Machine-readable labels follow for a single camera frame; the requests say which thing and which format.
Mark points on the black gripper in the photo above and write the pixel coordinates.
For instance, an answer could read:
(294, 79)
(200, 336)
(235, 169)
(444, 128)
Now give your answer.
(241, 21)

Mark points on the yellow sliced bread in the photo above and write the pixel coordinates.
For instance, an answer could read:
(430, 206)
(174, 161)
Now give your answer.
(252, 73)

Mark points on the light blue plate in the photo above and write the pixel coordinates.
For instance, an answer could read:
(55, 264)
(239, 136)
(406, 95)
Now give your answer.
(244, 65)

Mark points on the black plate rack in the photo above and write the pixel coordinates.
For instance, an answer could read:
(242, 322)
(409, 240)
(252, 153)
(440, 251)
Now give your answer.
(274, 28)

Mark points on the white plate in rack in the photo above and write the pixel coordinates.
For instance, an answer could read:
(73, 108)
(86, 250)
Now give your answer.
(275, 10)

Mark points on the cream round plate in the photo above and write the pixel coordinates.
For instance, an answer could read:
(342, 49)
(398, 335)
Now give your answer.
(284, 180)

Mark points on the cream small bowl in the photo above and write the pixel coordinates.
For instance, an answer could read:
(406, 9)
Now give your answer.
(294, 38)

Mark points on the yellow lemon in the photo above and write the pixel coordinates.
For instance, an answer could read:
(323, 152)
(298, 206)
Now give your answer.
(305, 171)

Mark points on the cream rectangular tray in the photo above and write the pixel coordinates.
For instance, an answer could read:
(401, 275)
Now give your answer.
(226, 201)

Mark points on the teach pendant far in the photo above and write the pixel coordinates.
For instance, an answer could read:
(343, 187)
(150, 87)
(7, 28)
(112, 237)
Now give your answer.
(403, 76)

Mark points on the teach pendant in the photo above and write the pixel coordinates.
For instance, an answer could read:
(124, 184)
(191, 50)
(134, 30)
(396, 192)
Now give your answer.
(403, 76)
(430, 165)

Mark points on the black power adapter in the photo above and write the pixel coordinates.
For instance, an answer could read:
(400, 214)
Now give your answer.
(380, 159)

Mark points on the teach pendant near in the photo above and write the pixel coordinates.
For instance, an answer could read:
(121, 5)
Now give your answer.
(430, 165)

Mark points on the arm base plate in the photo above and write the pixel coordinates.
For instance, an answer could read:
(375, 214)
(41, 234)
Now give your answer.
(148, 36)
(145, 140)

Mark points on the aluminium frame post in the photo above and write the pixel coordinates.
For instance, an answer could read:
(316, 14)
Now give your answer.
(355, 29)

──────────────────────────────

▶ **What to do**
Would you please return all of the data exactly?

▶ **Task solution**
Machine-readable labels follow for a single camera frame; the requests say which thing and which format.
Mark points on the black gripper in the photo above and write the pixel coordinates.
For instance, an answer could read:
(294, 79)
(200, 336)
(235, 169)
(444, 128)
Now give your answer.
(241, 21)

Mark points on the yellow sliced bread in the photo above and write the pixel coordinates.
For instance, an answer could read:
(430, 206)
(174, 161)
Now give your answer.
(252, 73)

Mark points on the light blue plate in the photo above and write the pixel coordinates.
For instance, an answer could read:
(55, 264)
(239, 136)
(406, 95)
Now give your answer.
(244, 65)

Mark points on the black plate rack in the photo above and write the pixel coordinates.
For instance, an answer could read:
(242, 322)
(409, 240)
(252, 153)
(440, 251)
Now give your answer.
(274, 28)

Mark points on the white plate in rack in the photo above and write the pixel coordinates.
For instance, an answer could read:
(73, 108)
(86, 250)
Now give your answer.
(275, 10)

Mark points on the cream round plate in the photo above and write the pixel coordinates.
For instance, an answer could read:
(342, 49)
(398, 335)
Now give your answer.
(284, 180)

Mark points on the cream small bowl in the photo above and write the pixel coordinates.
For instance, an answer could read:
(406, 9)
Now give your answer.
(294, 38)

Mark points on the yellow lemon in the photo above and write the pixel coordinates.
For instance, an answer could read:
(323, 152)
(298, 206)
Now give your answer.
(305, 171)

Mark points on the cream rectangular tray in the photo above and write the pixel coordinates.
For instance, an answer could read:
(401, 275)
Now give your answer.
(226, 201)

Mark points on the teach pendant far in the photo above and write the pixel coordinates.
For instance, an answer could read:
(343, 187)
(150, 87)
(7, 28)
(112, 237)
Now give your answer.
(403, 76)

Mark points on the teach pendant in the photo above and write the pixel coordinates.
For instance, an answer could read:
(124, 184)
(191, 50)
(134, 30)
(396, 192)
Now give your answer.
(403, 76)
(430, 165)

Mark points on the black power adapter in the photo above and write the pixel coordinates.
For instance, an answer could read:
(400, 214)
Now give your answer.
(380, 159)

Mark points on the teach pendant near in the photo above and write the pixel coordinates.
For instance, an answer could read:
(121, 5)
Now give your answer.
(430, 165)

Mark points on the arm base plate in the photo above and write the pixel coordinates.
For instance, an answer could read:
(375, 214)
(41, 234)
Now give your answer.
(148, 36)
(145, 140)

Mark points on the aluminium frame post in the photo above and write the pixel coordinates.
For instance, an answer could read:
(316, 14)
Now give your answer.
(355, 29)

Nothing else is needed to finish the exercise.